### WORK REQUIRED:
Go through the entries below and copy each line containing the word "held".

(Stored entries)
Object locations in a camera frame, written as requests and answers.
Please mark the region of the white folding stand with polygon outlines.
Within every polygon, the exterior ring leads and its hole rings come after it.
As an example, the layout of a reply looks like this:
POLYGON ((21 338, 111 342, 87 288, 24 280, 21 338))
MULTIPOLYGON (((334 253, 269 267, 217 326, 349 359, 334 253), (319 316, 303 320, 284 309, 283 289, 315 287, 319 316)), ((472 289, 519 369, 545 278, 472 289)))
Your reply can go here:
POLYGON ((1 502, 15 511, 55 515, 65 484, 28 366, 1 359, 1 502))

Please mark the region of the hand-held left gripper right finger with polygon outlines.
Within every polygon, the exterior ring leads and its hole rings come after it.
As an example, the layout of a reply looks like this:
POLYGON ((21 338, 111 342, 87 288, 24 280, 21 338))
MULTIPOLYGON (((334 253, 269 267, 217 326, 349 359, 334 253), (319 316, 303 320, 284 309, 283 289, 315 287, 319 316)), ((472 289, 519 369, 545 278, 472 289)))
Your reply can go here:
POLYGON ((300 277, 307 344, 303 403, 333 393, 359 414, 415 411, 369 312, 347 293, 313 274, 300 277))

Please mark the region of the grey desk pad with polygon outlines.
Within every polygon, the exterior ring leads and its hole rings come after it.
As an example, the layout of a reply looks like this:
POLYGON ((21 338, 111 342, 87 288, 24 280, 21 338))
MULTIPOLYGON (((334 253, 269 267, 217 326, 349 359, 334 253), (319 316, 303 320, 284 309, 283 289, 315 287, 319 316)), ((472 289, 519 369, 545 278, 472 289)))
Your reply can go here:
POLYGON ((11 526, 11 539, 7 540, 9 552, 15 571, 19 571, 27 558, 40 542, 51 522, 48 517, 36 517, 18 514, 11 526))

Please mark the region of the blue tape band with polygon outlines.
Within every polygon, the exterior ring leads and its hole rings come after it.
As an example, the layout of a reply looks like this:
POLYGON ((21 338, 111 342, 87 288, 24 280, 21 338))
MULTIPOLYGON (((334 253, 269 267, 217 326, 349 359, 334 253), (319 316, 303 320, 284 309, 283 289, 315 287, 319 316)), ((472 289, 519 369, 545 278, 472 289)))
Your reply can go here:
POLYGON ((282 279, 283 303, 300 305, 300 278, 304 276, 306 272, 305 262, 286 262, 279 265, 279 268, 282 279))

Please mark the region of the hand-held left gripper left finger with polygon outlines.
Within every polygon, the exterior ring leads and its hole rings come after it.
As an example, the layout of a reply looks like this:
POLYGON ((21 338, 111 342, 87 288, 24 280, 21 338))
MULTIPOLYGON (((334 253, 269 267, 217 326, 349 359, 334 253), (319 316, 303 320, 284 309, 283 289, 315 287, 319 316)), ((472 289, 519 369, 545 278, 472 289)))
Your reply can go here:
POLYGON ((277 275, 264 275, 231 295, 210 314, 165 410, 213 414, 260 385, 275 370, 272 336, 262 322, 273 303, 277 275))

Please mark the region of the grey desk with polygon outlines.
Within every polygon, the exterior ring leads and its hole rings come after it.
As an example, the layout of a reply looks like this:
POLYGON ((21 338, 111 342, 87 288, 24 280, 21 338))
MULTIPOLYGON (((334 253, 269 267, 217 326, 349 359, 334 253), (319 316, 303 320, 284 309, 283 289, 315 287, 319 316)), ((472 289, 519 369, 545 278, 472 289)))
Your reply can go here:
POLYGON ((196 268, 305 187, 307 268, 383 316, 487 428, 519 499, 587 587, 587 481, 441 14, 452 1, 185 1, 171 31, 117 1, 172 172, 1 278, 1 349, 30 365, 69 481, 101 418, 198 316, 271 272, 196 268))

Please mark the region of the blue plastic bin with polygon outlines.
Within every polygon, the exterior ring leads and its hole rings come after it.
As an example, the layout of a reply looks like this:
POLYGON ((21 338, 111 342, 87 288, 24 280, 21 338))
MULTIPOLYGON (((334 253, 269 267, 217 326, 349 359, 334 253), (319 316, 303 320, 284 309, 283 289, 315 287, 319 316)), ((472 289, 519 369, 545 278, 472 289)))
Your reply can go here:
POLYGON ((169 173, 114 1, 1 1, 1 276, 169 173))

### PROBLEM SOLUTION:
Please mark the region of the hand-held left gripper right finger with polygon outlines.
Please mark the region of the hand-held left gripper left finger with polygon outlines.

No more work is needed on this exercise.